A single number is needed: how many lines of the data hold the word "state".

Data block -
********************

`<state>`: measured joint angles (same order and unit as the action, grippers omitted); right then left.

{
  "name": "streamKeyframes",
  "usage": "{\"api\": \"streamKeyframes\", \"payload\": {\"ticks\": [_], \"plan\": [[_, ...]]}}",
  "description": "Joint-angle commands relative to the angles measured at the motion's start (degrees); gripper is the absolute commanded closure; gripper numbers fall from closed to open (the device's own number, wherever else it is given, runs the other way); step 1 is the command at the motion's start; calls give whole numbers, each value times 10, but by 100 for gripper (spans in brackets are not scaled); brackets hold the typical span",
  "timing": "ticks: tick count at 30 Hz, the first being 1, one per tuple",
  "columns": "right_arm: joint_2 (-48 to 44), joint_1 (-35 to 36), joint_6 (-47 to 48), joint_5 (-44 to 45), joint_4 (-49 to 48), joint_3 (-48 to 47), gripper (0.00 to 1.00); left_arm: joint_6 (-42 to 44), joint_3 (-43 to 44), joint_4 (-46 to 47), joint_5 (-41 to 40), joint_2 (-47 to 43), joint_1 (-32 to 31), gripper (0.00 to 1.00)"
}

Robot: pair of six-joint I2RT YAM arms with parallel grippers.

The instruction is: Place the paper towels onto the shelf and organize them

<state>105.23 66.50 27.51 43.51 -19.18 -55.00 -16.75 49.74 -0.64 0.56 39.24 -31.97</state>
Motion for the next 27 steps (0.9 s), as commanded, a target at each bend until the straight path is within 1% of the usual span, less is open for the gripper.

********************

Written response -
2